== Your task ==
Locate each line below that includes "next" and reproduce it.
(Records provided begins)
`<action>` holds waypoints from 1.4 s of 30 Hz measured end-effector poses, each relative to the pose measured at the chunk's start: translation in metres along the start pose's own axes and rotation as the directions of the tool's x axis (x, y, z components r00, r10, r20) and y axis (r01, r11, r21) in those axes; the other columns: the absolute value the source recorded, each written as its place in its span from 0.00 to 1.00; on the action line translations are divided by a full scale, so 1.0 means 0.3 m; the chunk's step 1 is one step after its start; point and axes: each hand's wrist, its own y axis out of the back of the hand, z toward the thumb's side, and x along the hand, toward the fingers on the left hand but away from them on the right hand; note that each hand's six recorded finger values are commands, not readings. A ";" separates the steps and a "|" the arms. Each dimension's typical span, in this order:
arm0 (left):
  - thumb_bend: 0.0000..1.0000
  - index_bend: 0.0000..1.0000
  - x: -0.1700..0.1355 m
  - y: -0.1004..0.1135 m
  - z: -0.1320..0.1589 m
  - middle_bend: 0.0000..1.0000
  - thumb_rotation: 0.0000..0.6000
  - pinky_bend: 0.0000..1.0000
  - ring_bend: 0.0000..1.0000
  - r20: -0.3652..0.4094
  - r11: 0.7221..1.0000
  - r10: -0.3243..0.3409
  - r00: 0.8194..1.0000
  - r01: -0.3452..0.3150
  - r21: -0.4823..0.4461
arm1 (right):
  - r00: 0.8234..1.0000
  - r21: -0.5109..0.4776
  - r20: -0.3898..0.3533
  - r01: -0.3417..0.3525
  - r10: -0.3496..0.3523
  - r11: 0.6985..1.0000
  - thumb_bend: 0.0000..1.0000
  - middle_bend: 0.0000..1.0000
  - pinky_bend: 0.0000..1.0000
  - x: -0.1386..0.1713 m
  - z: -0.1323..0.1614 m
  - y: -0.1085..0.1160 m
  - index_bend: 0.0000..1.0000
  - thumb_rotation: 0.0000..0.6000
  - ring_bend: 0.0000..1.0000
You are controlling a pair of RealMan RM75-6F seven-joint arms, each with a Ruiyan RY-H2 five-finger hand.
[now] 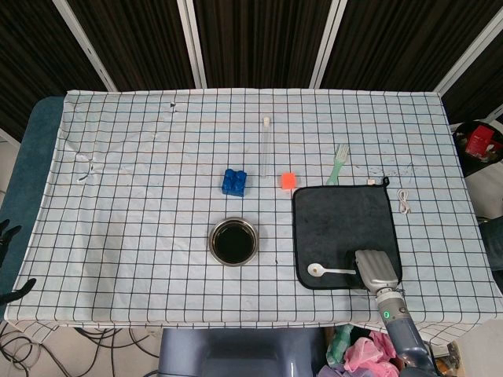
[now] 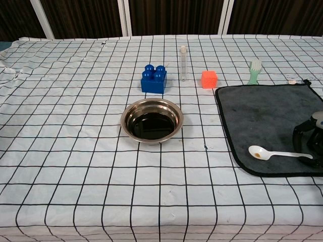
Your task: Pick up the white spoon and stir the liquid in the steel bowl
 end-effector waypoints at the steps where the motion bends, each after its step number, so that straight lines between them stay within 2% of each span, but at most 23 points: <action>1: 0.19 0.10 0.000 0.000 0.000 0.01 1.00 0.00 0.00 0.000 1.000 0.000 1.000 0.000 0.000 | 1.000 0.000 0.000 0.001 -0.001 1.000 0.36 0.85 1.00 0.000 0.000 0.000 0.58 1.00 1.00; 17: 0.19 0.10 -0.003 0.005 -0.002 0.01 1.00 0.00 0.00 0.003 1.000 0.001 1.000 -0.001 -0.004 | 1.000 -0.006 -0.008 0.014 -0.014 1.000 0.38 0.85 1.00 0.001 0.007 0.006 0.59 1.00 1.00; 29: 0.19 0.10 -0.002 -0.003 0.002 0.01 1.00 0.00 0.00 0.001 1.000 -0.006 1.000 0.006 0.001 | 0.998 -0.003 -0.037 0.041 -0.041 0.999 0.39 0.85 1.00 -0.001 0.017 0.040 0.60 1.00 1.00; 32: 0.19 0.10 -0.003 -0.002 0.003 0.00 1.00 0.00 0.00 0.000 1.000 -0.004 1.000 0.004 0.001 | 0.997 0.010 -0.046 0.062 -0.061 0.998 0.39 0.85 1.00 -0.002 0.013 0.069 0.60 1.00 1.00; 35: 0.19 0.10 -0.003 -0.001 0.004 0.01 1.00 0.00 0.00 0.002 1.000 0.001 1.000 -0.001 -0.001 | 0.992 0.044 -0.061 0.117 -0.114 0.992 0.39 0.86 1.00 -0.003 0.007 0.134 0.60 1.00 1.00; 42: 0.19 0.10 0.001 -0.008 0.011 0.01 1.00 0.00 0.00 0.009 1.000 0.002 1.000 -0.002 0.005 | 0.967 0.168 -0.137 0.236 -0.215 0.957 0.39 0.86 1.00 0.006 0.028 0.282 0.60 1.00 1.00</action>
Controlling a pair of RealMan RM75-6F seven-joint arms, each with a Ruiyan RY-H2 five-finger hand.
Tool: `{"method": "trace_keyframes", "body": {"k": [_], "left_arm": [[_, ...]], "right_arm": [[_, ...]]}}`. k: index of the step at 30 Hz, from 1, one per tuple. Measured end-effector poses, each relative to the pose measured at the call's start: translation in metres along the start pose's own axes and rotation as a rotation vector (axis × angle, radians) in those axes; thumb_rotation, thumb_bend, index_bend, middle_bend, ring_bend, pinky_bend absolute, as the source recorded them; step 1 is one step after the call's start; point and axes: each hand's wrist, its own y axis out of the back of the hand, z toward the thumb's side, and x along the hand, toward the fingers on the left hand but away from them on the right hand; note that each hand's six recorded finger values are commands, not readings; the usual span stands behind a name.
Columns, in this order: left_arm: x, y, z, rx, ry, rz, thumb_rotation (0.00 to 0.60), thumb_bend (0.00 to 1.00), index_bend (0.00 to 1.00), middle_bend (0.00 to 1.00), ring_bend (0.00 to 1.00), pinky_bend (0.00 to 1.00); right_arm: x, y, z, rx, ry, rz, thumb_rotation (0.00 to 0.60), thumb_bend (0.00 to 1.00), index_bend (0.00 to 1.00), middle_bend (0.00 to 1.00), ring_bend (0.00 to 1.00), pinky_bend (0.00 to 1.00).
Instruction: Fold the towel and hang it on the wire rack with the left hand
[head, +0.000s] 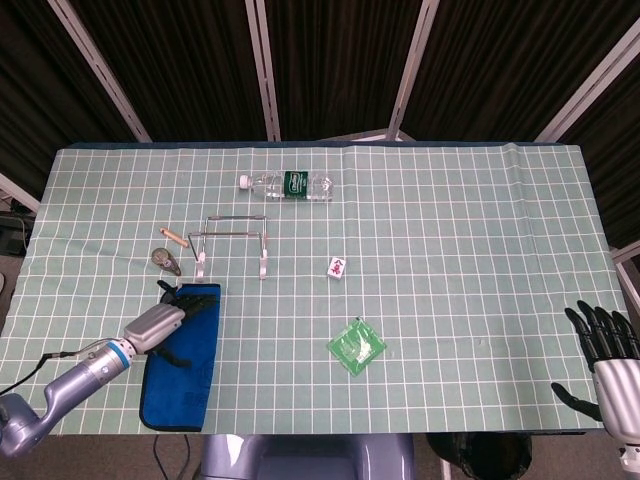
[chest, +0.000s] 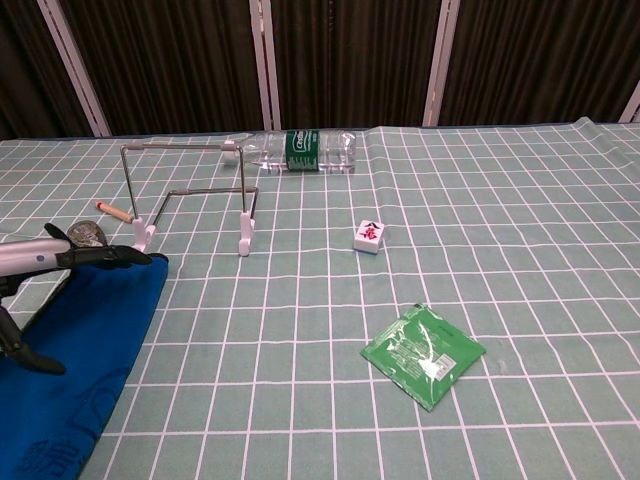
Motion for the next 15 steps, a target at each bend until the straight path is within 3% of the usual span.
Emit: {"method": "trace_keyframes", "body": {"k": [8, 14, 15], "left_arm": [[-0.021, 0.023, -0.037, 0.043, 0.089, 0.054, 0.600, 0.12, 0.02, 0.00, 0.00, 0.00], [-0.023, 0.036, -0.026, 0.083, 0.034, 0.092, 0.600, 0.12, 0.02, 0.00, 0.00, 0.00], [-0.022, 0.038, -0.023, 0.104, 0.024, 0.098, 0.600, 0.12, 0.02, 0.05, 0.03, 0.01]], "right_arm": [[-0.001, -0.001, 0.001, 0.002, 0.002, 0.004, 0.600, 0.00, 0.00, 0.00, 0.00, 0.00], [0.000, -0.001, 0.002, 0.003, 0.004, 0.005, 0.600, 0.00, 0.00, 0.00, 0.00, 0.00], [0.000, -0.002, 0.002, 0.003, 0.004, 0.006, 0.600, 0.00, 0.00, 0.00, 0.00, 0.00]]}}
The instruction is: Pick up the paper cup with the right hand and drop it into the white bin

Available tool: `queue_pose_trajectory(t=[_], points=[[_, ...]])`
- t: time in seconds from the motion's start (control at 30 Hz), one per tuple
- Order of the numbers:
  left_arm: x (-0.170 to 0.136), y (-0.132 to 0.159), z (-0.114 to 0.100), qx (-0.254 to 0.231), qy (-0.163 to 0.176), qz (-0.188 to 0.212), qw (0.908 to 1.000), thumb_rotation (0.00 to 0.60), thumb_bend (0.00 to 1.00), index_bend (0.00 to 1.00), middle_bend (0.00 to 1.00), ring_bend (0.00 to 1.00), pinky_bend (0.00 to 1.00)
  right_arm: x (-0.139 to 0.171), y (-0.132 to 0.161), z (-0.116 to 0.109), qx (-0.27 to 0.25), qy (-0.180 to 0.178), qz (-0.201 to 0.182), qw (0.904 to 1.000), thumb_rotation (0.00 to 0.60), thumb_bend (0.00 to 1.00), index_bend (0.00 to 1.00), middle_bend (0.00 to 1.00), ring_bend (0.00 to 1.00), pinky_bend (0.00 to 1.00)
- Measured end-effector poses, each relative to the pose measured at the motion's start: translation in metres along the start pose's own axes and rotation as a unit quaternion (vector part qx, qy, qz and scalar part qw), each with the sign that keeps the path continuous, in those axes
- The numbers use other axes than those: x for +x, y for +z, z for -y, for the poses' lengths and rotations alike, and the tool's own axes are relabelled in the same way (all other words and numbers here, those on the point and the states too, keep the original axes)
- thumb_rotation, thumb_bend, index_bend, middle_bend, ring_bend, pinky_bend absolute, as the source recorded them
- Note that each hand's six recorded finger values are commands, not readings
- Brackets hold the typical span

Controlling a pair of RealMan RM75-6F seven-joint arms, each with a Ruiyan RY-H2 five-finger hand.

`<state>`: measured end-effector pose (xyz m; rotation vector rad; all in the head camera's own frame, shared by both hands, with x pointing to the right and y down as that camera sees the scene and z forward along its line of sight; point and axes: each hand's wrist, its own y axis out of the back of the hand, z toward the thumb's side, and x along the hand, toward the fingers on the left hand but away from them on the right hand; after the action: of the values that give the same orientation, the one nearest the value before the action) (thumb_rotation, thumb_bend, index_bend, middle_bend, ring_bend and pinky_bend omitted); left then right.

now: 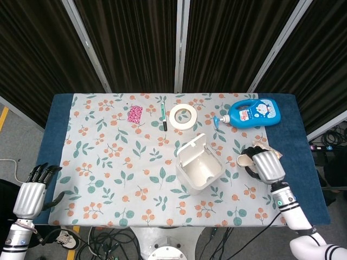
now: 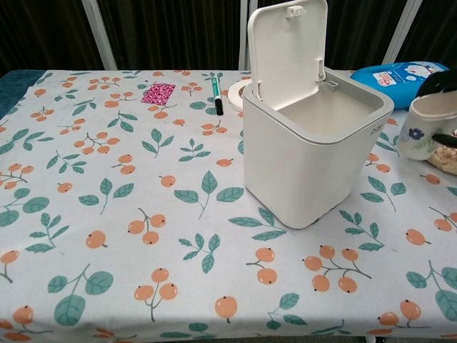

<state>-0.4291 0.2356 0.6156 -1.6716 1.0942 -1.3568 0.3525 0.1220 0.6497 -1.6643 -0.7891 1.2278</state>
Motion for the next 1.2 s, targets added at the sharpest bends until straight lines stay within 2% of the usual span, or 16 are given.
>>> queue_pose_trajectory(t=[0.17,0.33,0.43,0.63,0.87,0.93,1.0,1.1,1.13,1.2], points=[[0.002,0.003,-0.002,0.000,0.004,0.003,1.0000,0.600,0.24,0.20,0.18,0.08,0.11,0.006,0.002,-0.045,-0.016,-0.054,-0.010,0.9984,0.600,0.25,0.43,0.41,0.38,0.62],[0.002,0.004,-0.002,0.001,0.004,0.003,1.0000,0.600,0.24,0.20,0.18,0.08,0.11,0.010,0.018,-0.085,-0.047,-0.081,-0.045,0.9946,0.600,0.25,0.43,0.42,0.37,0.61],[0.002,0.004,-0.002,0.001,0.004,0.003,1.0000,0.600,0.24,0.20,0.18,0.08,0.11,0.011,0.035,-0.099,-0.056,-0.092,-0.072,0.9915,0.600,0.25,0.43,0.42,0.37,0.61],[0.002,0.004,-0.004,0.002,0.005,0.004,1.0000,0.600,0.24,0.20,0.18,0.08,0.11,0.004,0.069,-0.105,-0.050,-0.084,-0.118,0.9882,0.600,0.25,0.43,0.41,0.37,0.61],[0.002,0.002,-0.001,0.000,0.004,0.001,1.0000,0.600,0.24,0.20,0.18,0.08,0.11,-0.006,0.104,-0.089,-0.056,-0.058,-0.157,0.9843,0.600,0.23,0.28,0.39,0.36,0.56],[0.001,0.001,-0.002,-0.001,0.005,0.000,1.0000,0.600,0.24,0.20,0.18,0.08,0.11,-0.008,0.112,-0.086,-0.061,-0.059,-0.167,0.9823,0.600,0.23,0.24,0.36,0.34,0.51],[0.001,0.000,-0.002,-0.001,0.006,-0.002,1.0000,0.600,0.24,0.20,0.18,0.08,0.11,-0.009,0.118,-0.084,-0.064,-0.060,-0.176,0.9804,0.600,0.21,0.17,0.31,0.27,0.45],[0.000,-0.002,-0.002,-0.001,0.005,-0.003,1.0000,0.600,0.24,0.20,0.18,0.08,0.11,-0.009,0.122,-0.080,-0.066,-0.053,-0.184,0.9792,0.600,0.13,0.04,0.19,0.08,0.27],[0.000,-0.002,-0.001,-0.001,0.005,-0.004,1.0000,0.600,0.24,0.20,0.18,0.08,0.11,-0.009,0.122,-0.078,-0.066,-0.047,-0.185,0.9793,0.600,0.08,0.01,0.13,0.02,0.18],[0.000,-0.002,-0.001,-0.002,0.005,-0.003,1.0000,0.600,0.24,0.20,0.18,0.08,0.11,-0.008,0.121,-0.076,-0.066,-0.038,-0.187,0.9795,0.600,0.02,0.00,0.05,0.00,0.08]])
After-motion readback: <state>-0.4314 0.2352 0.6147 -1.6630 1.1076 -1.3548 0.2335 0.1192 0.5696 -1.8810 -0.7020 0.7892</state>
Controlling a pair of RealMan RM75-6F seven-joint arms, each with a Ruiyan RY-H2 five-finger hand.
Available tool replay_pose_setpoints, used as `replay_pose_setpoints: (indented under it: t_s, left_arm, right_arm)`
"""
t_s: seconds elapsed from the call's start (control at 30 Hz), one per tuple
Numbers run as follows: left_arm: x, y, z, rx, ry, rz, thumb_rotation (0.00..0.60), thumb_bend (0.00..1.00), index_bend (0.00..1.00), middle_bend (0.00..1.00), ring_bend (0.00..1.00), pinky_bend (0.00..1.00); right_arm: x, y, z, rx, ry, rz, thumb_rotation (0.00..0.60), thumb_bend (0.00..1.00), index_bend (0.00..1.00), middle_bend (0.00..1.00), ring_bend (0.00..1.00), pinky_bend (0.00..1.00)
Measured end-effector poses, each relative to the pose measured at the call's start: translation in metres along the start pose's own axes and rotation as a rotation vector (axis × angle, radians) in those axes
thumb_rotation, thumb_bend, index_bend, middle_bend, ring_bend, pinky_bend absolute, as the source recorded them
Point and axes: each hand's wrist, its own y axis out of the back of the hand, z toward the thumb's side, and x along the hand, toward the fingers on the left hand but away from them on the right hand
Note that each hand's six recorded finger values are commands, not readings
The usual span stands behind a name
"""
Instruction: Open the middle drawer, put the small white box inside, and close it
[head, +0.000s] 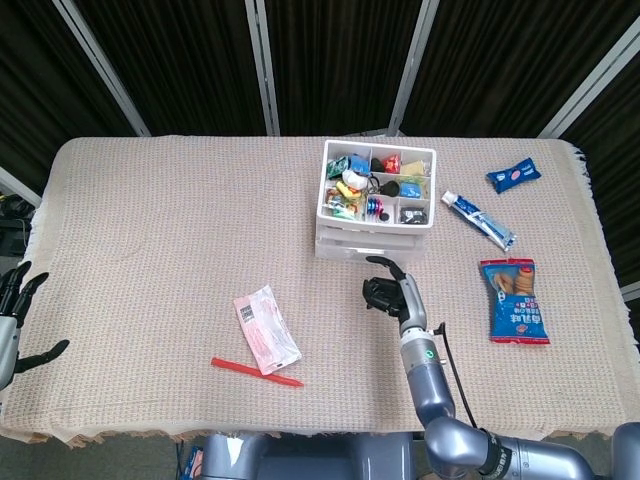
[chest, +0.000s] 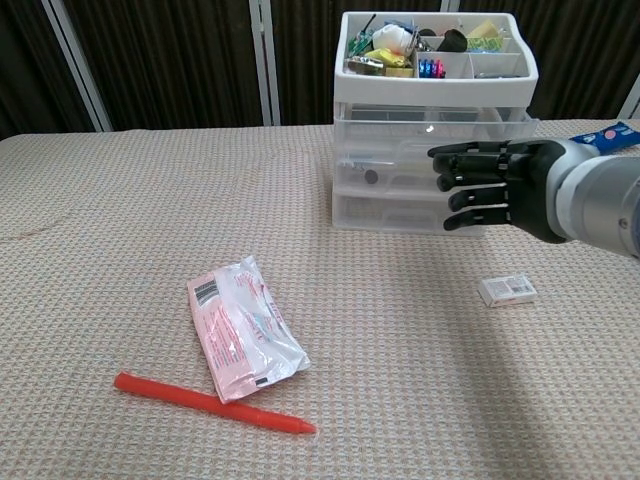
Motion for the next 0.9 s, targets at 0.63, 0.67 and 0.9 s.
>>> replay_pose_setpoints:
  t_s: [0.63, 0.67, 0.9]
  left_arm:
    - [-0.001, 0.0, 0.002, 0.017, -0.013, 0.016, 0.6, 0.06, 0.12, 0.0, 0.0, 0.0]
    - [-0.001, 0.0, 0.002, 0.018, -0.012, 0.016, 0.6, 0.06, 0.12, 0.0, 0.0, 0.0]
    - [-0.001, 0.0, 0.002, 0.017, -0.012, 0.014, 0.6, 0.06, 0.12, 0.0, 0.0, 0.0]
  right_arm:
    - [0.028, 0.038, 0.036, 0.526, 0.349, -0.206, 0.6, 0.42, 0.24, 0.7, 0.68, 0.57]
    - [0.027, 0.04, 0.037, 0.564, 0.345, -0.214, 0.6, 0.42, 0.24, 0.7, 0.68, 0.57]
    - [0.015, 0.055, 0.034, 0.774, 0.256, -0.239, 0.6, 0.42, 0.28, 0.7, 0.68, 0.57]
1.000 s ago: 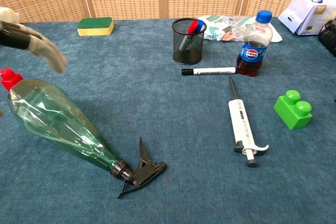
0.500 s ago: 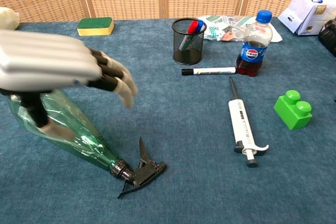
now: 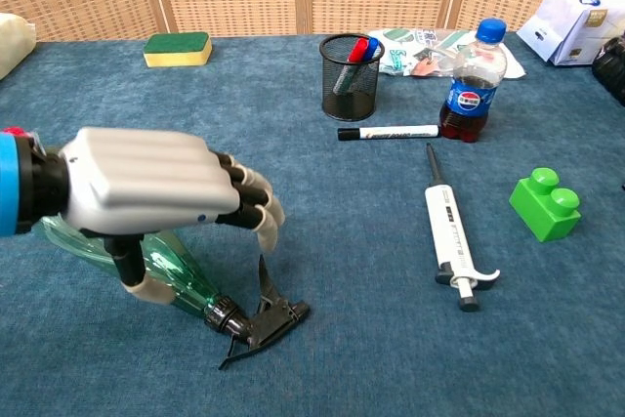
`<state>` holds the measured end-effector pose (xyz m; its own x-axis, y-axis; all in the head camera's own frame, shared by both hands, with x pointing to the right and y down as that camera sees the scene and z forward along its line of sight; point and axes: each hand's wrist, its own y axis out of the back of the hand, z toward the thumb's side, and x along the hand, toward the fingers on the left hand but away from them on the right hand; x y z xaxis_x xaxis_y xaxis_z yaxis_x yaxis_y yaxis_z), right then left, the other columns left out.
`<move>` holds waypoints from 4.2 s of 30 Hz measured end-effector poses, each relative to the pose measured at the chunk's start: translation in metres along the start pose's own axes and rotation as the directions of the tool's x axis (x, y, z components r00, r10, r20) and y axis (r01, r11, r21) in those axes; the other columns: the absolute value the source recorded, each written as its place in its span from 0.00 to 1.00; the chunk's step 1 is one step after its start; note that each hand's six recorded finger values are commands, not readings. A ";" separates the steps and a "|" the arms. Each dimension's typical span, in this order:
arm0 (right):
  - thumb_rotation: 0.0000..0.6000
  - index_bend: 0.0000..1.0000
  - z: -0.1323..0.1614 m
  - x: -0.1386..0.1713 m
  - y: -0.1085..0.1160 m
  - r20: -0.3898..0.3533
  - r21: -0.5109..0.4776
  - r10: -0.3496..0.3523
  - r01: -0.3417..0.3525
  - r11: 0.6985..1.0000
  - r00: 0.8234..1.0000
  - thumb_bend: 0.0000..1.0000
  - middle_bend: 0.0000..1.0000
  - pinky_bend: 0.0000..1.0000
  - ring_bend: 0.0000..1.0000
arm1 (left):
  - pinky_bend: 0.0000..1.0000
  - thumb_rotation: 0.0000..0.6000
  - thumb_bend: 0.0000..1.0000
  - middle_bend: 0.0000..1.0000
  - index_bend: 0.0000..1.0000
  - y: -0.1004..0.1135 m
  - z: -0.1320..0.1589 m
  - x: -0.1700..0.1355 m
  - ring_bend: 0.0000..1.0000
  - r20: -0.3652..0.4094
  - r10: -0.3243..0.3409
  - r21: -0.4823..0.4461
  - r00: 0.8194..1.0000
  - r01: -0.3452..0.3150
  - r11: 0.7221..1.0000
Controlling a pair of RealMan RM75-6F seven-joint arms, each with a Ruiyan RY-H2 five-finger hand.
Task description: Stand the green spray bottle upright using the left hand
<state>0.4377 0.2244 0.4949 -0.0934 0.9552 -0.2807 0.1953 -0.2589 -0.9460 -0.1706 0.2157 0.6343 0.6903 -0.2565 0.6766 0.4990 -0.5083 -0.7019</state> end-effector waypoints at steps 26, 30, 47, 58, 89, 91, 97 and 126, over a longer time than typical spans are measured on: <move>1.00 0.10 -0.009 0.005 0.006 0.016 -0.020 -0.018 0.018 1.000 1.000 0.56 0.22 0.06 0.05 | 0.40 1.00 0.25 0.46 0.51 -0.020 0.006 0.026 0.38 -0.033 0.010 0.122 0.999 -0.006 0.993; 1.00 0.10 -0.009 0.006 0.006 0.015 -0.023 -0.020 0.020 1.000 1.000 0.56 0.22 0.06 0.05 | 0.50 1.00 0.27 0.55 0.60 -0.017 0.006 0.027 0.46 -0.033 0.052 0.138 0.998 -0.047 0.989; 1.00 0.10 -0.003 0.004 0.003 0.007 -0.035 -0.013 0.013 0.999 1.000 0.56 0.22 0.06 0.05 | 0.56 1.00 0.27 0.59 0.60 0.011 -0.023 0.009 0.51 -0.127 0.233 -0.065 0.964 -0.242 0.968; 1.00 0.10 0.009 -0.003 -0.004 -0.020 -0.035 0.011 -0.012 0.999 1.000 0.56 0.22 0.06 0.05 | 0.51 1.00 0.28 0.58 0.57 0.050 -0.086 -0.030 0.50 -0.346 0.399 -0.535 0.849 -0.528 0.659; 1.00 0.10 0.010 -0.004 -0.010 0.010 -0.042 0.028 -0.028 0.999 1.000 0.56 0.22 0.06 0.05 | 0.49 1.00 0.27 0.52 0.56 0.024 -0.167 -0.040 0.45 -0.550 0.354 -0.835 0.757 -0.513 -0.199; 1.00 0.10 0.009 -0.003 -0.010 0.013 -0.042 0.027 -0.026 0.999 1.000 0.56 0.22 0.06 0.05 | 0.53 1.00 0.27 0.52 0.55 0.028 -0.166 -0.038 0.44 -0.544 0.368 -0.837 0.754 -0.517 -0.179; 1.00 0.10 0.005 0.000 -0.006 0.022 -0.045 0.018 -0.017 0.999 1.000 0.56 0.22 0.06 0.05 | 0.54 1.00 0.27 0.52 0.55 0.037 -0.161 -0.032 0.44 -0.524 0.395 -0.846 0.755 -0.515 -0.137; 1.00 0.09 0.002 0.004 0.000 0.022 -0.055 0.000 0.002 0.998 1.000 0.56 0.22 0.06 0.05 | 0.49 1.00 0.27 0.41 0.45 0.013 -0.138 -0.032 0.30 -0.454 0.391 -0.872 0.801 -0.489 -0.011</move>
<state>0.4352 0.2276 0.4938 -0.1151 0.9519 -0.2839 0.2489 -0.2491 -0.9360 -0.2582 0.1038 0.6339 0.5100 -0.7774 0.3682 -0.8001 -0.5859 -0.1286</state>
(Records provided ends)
== Task solution ==
Motion for the next 15 steps, a target at each bend until the straight path is within 3% of the usual span.
Motion for the next 1.2 s, targets added at the sharpest bends until straight lines stay within 2% of the usual span, or 16 are given.
Motion for the next 0.9 s, targets at 0.63, 0.67 and 0.9 s.

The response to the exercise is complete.